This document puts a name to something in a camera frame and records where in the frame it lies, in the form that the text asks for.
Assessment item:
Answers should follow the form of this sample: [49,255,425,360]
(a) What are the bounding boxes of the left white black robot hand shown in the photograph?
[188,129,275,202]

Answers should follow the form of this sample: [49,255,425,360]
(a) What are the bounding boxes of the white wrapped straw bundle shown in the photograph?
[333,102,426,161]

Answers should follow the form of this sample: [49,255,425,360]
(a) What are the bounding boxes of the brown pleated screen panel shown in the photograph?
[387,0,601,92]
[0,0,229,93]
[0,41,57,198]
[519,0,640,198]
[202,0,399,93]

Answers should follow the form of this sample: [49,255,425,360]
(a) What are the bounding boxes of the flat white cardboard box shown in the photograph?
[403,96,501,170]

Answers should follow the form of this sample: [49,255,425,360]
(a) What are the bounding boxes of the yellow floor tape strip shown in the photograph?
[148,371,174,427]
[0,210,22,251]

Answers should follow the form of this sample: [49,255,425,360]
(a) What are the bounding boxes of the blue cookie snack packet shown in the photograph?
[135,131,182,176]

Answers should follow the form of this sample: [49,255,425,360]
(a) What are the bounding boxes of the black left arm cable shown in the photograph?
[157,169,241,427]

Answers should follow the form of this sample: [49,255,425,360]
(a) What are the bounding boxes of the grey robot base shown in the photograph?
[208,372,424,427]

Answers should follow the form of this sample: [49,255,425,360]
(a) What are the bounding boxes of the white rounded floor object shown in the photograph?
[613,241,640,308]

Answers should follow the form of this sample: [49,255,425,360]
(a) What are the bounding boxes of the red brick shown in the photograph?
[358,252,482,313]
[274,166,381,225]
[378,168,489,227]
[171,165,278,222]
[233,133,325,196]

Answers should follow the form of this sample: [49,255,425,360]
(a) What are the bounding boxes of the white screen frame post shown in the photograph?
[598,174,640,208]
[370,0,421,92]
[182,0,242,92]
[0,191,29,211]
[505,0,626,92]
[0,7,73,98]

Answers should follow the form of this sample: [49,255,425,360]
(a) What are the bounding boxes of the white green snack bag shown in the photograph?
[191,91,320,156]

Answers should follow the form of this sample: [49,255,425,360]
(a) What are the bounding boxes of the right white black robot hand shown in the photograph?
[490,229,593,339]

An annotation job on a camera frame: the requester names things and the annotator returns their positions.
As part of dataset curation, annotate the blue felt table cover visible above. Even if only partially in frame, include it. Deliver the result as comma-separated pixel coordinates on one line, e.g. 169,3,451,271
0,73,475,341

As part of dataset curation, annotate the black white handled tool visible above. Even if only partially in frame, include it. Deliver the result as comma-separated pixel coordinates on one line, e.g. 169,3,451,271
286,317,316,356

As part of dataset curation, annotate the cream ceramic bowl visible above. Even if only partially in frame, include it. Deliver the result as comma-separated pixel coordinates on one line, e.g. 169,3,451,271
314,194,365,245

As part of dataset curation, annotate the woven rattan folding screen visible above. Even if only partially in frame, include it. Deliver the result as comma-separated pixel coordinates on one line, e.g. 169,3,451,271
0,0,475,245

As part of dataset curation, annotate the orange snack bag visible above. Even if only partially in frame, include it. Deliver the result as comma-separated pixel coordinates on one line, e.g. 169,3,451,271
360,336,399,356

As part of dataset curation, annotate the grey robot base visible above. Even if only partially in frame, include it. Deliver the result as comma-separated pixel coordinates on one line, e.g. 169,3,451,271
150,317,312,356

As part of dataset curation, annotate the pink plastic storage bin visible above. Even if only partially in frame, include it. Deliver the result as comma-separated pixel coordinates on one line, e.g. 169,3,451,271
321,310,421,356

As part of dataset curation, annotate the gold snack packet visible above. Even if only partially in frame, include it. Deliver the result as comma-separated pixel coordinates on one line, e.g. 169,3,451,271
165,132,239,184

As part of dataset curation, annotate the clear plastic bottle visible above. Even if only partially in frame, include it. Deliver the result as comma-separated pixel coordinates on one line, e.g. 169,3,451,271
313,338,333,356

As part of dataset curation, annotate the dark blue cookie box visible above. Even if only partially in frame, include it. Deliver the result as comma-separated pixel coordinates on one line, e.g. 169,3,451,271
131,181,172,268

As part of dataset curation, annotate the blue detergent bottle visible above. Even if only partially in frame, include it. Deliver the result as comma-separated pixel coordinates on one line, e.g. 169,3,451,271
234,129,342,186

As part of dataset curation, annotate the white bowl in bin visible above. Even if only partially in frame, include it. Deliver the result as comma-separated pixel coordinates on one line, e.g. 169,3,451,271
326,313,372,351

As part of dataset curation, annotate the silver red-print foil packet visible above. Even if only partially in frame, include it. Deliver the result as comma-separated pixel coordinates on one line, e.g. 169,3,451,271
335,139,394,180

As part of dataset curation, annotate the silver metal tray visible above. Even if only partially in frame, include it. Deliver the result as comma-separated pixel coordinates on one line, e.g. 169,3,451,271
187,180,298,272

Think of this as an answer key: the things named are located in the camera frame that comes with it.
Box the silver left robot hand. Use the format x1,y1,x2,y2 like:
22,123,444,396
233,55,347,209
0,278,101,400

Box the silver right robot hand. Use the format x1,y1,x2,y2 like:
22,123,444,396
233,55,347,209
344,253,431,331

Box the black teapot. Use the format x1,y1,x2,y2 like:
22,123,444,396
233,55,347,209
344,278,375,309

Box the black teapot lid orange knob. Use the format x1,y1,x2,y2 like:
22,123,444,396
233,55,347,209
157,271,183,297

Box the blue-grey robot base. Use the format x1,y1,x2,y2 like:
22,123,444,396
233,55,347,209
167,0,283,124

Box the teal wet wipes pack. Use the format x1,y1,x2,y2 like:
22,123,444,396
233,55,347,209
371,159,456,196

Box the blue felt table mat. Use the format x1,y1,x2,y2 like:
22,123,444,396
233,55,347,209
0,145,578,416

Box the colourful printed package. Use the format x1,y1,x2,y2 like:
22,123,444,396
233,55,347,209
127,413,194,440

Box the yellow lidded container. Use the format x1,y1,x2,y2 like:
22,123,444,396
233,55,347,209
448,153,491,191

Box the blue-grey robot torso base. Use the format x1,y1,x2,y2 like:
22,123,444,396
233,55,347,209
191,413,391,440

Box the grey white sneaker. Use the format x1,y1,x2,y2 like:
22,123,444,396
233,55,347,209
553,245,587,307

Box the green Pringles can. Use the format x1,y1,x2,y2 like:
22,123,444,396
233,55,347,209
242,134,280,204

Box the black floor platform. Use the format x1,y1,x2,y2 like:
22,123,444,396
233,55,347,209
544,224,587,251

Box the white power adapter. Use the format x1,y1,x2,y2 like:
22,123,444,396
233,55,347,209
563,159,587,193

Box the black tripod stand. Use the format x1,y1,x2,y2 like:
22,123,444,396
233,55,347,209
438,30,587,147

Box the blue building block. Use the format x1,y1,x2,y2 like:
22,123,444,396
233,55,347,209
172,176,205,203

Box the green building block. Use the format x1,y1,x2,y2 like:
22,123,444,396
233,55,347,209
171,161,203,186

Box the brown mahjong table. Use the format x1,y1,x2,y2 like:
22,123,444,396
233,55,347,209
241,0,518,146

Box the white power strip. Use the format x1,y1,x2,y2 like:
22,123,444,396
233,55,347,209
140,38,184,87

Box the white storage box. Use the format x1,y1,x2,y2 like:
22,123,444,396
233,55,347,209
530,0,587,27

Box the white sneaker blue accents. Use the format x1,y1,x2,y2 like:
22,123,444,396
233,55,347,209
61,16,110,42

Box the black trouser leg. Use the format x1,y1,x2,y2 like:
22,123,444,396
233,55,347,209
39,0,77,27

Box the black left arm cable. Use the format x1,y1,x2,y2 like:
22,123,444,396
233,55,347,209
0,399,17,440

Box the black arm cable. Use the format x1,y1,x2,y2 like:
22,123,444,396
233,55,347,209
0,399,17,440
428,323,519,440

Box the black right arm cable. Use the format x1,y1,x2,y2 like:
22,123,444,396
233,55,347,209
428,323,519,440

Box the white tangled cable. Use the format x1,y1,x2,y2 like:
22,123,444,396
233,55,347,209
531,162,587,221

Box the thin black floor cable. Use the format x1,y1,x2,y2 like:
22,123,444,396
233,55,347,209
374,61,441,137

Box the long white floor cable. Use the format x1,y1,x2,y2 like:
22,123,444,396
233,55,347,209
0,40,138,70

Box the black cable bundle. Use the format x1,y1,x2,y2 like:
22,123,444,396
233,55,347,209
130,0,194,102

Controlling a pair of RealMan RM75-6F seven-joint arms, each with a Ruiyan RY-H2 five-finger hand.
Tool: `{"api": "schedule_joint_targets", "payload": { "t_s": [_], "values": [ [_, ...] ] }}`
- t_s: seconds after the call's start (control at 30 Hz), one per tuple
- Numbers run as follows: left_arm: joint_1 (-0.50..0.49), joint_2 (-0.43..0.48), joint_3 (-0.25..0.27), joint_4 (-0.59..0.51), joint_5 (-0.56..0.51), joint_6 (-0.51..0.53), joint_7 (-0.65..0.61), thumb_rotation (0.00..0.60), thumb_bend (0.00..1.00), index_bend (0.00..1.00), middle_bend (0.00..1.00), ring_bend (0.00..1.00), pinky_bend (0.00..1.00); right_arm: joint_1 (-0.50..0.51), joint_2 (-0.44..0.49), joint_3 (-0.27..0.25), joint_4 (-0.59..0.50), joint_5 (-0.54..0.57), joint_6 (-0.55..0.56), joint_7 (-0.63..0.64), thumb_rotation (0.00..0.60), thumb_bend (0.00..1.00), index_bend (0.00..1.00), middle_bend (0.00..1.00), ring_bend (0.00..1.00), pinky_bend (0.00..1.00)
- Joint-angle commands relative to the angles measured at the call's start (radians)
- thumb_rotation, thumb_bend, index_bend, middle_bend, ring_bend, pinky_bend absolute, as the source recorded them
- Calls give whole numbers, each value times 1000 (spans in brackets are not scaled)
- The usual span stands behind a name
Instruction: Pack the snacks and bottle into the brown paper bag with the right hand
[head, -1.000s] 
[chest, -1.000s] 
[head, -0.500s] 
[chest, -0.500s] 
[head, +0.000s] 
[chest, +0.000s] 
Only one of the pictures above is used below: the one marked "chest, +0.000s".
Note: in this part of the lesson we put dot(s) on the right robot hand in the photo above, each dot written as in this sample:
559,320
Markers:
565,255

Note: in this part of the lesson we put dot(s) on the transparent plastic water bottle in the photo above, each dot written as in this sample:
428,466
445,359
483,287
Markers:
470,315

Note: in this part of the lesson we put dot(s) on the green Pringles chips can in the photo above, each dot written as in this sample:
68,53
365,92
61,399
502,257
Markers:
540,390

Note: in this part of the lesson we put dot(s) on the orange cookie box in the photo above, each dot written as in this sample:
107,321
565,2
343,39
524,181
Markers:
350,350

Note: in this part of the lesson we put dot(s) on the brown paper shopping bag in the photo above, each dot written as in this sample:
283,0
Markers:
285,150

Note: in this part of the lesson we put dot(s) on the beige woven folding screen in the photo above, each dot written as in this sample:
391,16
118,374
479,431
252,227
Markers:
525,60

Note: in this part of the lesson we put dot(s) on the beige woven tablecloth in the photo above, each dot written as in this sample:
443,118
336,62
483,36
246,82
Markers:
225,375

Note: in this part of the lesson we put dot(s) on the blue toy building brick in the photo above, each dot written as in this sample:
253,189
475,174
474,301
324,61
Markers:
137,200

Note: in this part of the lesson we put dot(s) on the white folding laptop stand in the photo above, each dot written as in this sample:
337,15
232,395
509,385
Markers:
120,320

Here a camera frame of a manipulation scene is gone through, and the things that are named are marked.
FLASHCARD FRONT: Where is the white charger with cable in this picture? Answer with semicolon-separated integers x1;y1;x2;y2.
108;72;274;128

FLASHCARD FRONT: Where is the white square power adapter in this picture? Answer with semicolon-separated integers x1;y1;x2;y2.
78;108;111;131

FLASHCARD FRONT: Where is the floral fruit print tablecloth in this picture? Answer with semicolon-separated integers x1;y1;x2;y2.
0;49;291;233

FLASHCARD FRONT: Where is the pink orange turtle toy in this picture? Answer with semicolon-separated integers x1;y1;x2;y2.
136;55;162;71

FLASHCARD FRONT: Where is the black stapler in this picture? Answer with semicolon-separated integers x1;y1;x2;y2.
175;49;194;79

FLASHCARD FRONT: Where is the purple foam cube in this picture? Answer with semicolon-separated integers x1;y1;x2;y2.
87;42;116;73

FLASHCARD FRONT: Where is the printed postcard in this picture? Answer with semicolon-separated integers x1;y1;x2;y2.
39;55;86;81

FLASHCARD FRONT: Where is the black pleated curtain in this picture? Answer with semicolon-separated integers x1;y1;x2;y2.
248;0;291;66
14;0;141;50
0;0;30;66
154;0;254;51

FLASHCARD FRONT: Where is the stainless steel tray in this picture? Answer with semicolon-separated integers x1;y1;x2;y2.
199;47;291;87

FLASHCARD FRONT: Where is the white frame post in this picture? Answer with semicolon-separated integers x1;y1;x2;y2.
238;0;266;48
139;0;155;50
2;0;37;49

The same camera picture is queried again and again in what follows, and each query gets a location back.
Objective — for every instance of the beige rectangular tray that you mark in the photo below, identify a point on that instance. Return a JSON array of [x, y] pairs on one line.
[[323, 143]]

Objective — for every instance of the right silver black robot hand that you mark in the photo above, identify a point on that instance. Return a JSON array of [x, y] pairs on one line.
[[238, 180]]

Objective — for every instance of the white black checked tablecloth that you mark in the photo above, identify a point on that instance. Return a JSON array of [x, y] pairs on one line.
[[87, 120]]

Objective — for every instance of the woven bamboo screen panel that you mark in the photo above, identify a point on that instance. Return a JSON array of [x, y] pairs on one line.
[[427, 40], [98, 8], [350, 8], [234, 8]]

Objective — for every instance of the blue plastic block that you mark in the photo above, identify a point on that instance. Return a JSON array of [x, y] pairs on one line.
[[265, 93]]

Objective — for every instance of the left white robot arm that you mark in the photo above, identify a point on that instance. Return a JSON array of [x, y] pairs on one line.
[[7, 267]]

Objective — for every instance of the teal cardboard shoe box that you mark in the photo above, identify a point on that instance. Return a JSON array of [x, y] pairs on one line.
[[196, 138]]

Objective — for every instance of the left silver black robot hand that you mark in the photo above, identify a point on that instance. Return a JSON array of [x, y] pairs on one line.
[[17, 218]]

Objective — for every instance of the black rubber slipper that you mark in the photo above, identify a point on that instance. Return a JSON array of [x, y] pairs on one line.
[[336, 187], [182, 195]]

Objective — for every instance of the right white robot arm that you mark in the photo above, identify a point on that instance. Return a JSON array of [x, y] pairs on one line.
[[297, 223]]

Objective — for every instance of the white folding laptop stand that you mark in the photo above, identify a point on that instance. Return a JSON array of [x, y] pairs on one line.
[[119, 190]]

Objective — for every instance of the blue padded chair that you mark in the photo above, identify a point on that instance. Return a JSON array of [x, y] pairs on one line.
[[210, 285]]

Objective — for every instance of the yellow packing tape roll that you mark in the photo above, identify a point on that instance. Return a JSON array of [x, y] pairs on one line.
______
**What the task asks**
Return exactly the lines above from the line that has "Box the white tangled" through the line that has "- t_s: seconds", inclusive, and nothing else.

**Result for this exercise**
Box the white tangled cable. Use the format x1,y1,x2,y2 like:
22,123,444,396
233,55,347,209
531,162,587,221

Box the thin black floor cable. Use the format x1,y1,x2,y2 like:
22,123,444,396
233,55,347,209
374,61,441,137

Box the long white floor cable. Use the format x1,y1,x2,y2 like:
22,123,444,396
233,55,347,209
0,40,138,70

Box the black cable bundle. Use the format x1,y1,x2,y2 like:
22,123,444,396
233,55,347,209
130,0,194,102

Controlling a pair of RealMan RM75-6F seven-joint arms, each with a Ruiyan RY-H2 five-finger hand.
Tool: `{"api": "schedule_joint_targets", "payload": { "t_s": [_], "values": [ [_, ...] ] }}`
- t_s: seconds after the call's start (control at 30 Hz), one per tuple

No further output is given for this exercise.